Is it possible to fit one dozen White Castle sliders into one’s mouth at once?

Is it possible this life is really ours to live?

Is it possible to be here, to be, to just truly be?

If the black-and-white cat permanently affixed to the other black-and-white cat could be reduced to a single verb, it would be,”be.”

Ralph’s past, like that of his oozing brother — the moondance to his sundance, the fluffernutter to his Jif — is thwacked with tragedy. His past is so pocked with sorrows — inexplicable return from his “forever home,” gastrointestinal grievances to make even seventh-grade boys blush —  that one could make a permanent home in its craters.

But Ralph does not live there.

Ralph does not even visit there.

Ralph is fully here.

And Ralph wants nothing more than for you to be here.

When Ralph and S’mores came back to Tabby’s Place, our collective hearts were taken forcibly from our own chests. Staff and volunteers consulted each other in hushed tones: “is it just me, or do you love them so much it kind of scares you?” “Are you kind of obsessed with Ralph and S’mores?” “Do you think about Ralph and S’mores at night and cross-stitch their names onto pillows and doodle R + S + AH = TRU LUV 4-EVR in your notebook?”

Every day since their return, Ralph and S’mores have offered their best crayons (the fancy, limited edition, original 64-color pack — the one that most people keep pristine in its original packaging), their best intentions, and a question that could cut the chaos out of our hours, if we’ll let it.

Specifically, our hour: this hour.

Ralph’s eyes pour forth rivers, and as the water hits each stone, the music is the same: “I’m here! I’m here. But you, you’re long ago and far away. You’re partially present, your crumbs strewn across your timeline. Will you come back from afar and just be with me? Will you give me more than crumbs?”

Most of us, planful beasts that we are, are far too proud to ask such a question. But in his weakness, Ralph is the strongest among us, and in his clinging, he teaches us the meaning of courage.

Should you somehow resist his rivers, Ralph has one last strategy for wrestling you to the moment. Paw by deliberate paw, using all of his elderly energy, he will climb you, trusting that you are a mighty oak.

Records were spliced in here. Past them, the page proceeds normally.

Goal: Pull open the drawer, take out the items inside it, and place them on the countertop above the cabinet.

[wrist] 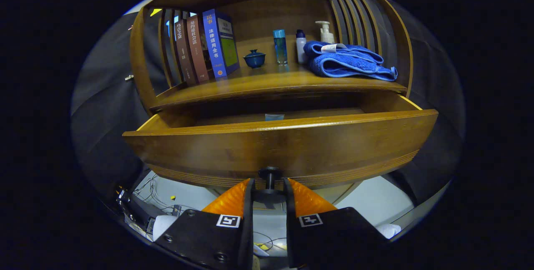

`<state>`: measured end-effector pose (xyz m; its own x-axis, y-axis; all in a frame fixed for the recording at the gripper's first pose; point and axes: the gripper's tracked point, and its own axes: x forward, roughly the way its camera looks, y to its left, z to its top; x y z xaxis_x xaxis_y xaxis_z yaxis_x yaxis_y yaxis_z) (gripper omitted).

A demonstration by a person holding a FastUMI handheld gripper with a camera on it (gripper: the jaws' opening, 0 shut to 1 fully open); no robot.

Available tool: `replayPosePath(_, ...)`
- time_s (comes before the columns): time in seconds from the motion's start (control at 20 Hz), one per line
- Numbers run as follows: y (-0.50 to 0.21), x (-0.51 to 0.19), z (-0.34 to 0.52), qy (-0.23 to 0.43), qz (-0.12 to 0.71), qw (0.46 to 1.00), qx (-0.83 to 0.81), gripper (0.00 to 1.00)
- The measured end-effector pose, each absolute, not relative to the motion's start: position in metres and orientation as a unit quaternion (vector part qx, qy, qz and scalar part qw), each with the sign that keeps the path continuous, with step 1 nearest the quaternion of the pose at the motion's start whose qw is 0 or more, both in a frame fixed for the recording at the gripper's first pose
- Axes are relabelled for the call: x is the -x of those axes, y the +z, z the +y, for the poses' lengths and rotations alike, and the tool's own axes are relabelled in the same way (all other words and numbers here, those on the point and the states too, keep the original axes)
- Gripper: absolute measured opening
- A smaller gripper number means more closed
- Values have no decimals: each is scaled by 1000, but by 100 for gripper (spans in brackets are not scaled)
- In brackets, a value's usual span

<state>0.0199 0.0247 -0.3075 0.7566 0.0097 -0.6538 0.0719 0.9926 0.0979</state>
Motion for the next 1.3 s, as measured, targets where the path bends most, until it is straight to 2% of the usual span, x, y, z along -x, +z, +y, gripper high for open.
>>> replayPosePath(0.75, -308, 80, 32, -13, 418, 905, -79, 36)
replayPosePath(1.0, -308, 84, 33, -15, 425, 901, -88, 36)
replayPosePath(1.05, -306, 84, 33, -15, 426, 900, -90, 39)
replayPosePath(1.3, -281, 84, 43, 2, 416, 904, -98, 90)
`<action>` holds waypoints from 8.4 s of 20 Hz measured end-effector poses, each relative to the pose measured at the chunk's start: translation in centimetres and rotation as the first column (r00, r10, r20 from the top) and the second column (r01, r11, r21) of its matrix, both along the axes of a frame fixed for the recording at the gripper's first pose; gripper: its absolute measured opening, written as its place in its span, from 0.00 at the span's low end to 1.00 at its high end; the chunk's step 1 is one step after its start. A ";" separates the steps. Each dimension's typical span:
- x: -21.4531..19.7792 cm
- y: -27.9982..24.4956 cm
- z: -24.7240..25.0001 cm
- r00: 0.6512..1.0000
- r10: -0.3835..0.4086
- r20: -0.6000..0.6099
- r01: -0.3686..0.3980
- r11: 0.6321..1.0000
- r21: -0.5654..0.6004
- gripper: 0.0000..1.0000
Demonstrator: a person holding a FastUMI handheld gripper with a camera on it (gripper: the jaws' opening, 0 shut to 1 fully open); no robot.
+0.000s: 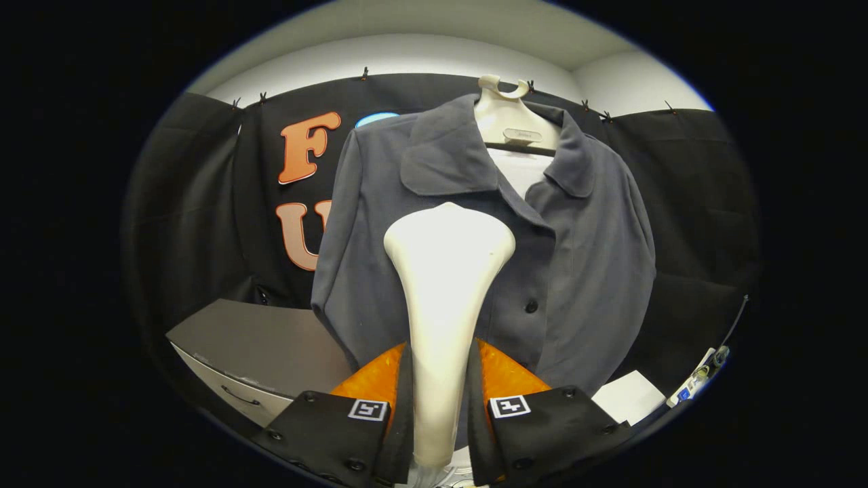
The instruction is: Iron the clothes twice with a garment steamer, once on the left side and once on the right side.
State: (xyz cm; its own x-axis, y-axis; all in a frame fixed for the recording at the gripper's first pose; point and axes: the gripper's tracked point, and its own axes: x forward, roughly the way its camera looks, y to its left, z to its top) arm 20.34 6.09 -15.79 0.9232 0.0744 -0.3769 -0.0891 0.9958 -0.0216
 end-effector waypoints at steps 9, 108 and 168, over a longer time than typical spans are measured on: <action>-2.8 -0.1 -6.2 0.996 -0.006 -0.084 0.005 1.000 -0.005 0.41; 1.4 -20.2 -5.4 0.991 0.014 -0.135 -0.018 0.999 -0.030 0.41; -4.6 -17.6 -10.3 0.960 -0.070 -0.270 0.076 0.997 0.012 0.41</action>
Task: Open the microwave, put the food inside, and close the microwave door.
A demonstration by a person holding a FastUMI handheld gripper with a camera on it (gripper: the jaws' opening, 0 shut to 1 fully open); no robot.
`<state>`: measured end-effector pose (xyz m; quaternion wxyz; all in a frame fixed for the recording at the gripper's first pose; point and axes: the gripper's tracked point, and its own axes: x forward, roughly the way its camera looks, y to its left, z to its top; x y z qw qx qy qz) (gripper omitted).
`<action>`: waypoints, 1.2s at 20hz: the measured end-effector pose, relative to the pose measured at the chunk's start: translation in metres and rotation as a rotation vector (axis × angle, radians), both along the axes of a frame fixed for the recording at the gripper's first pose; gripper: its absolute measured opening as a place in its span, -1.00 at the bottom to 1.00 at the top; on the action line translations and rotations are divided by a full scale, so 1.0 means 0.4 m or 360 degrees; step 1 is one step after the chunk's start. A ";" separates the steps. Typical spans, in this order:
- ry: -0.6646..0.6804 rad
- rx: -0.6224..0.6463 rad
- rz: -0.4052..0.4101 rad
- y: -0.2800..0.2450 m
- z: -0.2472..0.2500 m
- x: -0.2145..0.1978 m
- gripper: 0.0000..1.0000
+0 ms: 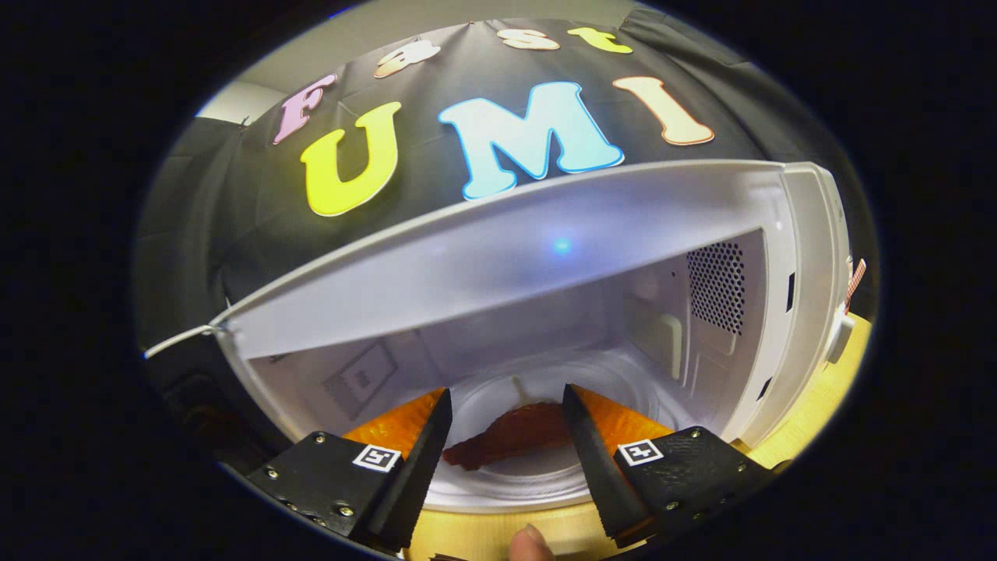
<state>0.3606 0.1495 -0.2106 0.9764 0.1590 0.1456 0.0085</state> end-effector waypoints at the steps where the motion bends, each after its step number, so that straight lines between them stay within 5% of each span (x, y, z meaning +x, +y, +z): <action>1: 0.0002 0.0019 0.0061 0.023 0.024 -0.030 0.73; 12: -0.0401 0.0089 0.0567 0.213 0.451 -0.476 0.77; 17: -0.0456 0.0140 0.0755 0.312 0.526 -0.687 0.81; 24: -0.0676 -0.0039 0.1020 0.477 0.535 -0.914 0.81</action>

And in this moment — just this one — you can be precisely that.

Weak and wobbling though you may be, you can kiss the present, be the presence, get colored and centered by a cat who wants nothing more than for you to be with him.


Sweet ones, I don’t know which particular Somewhere Else is vying to be your residence today. I don’t know which yesterdays and tomorrows are yammering in your ears and yanking you away from the holy work of holding this space, this improbable hour, this creature right in front of you, his eyes trembling with trust.

I do know that not one of us — not Ralph or S’mores or you or me or the seventh grade boys currently masterminding the greatest food fight in the history of New Jersey — knows a whit about tomorrow. We may not have the opportunity to play with the crayons we’re saving for a special occasion. We may not be able to find White Castle sliders in the supermarket. Every last one of us has a limited number of hugs left in our lifetime.

But we have the unlimited loveliness of this hour, with all its whys and what-the-hecks.

And we have Ralph, and S’mores, and one another.

We’ll keep rowing to the shore. We’ll keep planning and pondering (our wrinkly brains can’t stop). We’ll forgive each other’s fractured attention. Right here, at precisely this ripple of the river, we’ll choose to stop. And after a million million moments, we’ll be rubbed smooth and shimmery like river rocks, a chorus whose babbling has turned to grace.

I’m grateful to be in this moment with you. Now I’m going to go pick Ralph up again.